**What to produce**
One part of the entries below is wanted: the lines from the one containing "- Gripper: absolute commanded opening" through the one containing "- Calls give". Write those out exactly and nothing else.

**Given entries**
>>>>>

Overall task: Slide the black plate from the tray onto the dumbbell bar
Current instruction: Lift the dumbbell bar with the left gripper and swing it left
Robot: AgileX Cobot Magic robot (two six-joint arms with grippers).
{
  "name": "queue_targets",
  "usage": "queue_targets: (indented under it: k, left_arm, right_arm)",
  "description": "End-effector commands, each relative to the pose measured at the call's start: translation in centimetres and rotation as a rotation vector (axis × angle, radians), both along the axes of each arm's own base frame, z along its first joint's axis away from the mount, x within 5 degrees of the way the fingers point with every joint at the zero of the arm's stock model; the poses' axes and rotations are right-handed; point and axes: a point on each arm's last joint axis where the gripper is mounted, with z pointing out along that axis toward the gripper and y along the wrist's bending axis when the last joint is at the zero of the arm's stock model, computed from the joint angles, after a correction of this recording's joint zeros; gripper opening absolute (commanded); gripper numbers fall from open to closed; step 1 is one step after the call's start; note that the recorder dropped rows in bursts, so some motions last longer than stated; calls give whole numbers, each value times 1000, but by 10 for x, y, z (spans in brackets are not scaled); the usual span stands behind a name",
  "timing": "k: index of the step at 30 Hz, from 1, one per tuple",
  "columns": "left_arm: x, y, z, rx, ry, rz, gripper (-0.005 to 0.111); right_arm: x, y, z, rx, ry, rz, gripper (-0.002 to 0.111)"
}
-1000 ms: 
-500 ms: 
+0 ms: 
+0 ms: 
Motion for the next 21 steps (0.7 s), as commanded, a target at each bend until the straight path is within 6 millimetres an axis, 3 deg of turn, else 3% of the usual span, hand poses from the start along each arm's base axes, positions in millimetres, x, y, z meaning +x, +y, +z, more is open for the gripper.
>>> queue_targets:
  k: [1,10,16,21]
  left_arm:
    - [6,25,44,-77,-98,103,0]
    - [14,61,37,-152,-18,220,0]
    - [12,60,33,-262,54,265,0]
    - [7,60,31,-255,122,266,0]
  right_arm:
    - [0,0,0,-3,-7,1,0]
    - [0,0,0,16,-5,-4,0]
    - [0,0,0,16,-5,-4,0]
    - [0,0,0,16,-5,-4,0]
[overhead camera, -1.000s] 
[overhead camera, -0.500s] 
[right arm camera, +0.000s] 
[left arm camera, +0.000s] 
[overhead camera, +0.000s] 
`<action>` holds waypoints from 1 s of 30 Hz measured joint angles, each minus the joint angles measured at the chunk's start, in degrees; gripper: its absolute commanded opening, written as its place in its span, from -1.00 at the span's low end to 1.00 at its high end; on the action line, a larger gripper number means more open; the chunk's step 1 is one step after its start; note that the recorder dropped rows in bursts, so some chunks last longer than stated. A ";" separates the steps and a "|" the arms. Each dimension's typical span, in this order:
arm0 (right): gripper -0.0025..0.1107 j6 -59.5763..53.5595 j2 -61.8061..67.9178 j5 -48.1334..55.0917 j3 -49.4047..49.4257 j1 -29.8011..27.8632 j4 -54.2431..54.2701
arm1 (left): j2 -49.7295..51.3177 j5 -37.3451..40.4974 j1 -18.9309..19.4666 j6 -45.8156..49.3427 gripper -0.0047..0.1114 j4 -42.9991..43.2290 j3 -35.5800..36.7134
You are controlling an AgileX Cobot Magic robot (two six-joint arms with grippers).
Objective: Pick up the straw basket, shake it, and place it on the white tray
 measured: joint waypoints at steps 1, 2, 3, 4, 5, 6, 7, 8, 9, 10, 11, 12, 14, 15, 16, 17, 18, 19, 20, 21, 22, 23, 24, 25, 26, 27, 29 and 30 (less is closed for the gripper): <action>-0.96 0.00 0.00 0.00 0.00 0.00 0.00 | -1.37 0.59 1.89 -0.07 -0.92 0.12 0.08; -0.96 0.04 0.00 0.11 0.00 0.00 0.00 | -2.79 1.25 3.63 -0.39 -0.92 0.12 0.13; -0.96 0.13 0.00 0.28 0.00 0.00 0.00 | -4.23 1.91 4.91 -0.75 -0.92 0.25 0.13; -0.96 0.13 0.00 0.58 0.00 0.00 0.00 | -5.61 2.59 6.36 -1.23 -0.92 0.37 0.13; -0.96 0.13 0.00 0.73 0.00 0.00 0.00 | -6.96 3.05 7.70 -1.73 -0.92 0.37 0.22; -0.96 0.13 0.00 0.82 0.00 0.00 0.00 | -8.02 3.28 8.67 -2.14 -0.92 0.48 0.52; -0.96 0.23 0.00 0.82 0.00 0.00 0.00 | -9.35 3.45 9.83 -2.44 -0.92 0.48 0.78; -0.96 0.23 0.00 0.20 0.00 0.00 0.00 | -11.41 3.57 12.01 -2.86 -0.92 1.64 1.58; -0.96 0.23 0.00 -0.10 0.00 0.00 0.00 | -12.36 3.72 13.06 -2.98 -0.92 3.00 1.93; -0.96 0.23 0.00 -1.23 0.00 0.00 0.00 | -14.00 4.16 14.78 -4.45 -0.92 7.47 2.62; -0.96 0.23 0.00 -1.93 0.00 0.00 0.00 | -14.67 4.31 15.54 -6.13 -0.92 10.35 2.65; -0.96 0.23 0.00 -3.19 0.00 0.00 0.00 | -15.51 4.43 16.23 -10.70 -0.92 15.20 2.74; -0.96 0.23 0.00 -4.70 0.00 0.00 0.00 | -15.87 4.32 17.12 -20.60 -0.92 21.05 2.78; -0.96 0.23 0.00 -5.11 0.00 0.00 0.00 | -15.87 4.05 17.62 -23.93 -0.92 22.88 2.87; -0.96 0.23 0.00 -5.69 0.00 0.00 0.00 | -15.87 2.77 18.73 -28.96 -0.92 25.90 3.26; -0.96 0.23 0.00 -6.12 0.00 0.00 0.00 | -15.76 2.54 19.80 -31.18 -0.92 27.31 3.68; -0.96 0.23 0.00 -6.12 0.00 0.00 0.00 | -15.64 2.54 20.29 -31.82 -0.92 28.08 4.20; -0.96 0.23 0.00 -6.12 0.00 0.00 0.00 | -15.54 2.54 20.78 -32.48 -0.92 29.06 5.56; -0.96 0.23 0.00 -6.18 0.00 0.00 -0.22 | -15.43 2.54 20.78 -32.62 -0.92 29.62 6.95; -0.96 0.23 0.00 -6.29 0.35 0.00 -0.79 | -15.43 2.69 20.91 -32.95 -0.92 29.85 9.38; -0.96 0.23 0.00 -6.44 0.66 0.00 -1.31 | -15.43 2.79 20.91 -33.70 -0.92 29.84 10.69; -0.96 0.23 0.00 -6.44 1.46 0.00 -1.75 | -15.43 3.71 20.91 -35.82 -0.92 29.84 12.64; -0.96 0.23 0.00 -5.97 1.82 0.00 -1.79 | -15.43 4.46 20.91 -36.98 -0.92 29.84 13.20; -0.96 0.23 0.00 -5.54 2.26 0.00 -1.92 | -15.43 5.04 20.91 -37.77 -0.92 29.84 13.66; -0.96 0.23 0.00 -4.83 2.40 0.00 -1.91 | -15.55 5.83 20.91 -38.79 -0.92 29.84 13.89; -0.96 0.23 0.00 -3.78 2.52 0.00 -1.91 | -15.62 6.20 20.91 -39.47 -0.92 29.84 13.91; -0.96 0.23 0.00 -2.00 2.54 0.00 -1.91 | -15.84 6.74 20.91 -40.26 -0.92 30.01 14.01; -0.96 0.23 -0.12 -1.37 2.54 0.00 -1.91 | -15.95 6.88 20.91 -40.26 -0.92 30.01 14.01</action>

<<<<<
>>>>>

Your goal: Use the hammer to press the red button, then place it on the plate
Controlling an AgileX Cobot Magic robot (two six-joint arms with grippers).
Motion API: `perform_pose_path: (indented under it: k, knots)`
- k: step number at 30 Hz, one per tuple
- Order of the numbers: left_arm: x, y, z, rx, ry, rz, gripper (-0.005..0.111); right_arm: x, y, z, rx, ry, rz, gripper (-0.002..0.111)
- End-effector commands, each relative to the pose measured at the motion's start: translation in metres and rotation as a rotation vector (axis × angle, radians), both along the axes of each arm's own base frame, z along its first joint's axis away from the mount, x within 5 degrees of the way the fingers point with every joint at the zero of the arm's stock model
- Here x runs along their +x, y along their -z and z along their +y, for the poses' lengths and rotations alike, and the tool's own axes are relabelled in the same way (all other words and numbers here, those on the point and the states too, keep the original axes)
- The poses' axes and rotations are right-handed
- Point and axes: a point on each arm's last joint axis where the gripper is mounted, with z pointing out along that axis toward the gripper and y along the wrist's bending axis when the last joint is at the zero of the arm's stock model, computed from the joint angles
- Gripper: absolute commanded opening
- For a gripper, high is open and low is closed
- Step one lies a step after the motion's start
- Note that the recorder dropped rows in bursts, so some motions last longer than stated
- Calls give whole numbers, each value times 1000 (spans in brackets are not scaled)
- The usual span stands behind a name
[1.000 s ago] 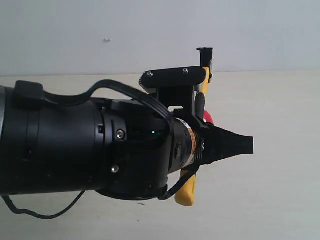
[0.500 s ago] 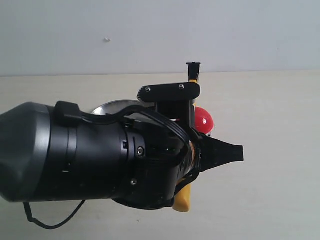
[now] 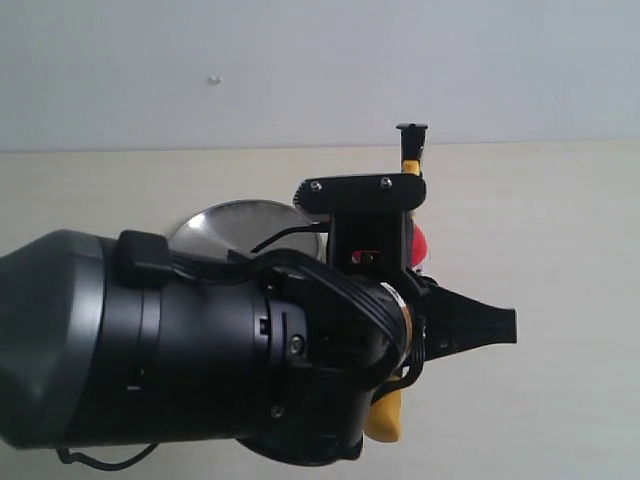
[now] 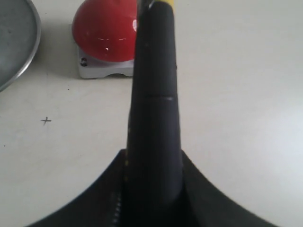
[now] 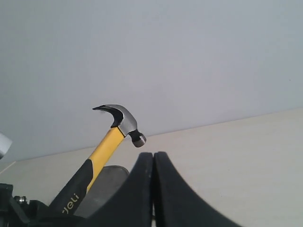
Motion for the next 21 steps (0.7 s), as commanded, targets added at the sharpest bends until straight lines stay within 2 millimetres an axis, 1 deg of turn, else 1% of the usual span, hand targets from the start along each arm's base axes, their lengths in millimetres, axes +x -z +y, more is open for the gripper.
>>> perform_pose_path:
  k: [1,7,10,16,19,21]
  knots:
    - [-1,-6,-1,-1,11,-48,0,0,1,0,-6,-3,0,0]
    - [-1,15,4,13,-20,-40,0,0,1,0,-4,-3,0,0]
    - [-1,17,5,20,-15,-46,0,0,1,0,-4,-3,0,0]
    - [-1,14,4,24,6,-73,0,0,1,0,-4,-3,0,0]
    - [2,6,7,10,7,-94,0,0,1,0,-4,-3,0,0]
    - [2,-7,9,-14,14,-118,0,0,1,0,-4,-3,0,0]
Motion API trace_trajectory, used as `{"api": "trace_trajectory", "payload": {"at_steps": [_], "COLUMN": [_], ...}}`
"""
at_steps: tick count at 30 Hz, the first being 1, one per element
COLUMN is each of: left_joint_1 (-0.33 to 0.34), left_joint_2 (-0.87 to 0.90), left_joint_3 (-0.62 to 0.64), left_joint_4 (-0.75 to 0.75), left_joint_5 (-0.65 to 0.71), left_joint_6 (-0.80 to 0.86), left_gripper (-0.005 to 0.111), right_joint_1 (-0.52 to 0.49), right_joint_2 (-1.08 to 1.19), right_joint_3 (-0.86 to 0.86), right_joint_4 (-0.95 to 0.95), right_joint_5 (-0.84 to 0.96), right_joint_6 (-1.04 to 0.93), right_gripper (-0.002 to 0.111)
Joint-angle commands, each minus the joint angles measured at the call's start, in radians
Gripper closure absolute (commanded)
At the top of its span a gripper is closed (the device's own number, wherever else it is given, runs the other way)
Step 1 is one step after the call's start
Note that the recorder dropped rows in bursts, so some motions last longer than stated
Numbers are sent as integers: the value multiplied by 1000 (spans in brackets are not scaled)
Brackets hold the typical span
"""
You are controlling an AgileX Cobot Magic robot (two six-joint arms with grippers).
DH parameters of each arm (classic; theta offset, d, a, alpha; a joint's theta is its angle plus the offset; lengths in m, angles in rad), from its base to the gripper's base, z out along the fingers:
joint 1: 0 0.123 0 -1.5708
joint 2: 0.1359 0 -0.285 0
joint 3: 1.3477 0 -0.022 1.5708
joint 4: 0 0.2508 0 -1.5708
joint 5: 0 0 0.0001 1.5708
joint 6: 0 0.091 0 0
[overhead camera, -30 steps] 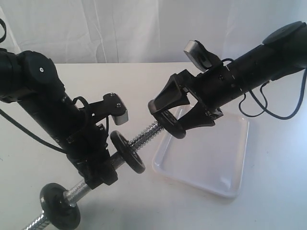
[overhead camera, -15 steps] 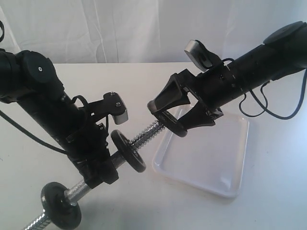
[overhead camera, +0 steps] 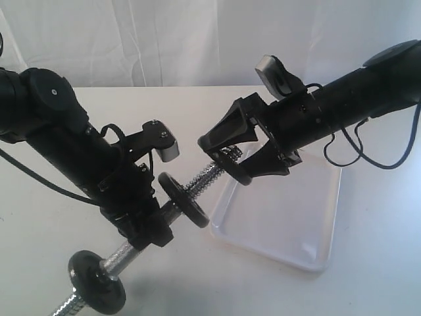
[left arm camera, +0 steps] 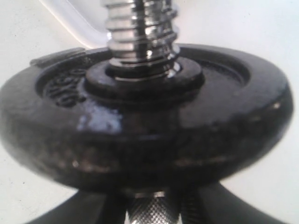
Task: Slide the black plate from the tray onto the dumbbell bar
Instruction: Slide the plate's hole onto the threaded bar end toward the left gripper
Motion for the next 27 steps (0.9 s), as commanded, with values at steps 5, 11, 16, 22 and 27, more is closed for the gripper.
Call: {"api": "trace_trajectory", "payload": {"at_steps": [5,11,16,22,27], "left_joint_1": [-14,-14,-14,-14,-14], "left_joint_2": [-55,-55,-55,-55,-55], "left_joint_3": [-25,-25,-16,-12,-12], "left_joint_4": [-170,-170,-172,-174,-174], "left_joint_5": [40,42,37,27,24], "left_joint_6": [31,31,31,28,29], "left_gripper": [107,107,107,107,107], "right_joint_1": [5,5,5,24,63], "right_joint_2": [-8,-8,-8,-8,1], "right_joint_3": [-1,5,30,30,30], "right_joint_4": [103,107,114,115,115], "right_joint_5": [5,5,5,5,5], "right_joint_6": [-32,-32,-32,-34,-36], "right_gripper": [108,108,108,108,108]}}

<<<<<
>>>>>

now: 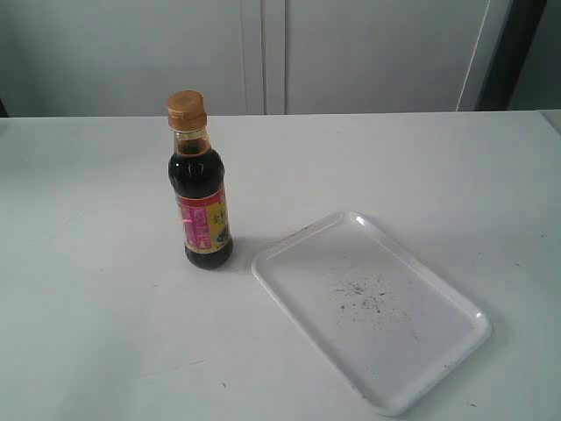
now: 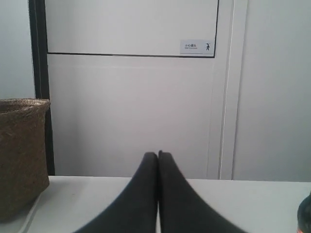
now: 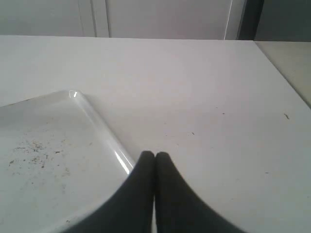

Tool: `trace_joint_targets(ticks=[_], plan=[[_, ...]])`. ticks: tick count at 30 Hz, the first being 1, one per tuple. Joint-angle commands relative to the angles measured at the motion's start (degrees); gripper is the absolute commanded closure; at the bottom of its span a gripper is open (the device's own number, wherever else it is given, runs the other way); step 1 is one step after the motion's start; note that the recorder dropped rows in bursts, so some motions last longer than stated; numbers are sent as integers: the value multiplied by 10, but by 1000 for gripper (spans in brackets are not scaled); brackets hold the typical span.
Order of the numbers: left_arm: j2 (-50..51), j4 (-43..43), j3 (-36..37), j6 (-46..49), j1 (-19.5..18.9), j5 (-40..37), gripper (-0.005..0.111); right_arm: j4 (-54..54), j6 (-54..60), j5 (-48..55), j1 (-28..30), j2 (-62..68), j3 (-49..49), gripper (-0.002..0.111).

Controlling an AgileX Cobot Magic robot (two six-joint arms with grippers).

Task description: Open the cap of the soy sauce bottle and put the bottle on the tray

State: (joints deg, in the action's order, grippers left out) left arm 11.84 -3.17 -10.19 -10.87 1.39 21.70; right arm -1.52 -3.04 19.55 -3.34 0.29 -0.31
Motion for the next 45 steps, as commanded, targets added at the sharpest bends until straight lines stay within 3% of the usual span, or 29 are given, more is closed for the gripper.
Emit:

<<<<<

**Written response**
- Gripper: absolute commanded opening
- For a gripper, high is open and low is closed
- Step one lies a step after the motion's start
- Note that the recorder dropped rows in bursts, so some motions last longer than stated
- Calls give whole numbers, each value times 1000 (spans in brackets are not scaled)

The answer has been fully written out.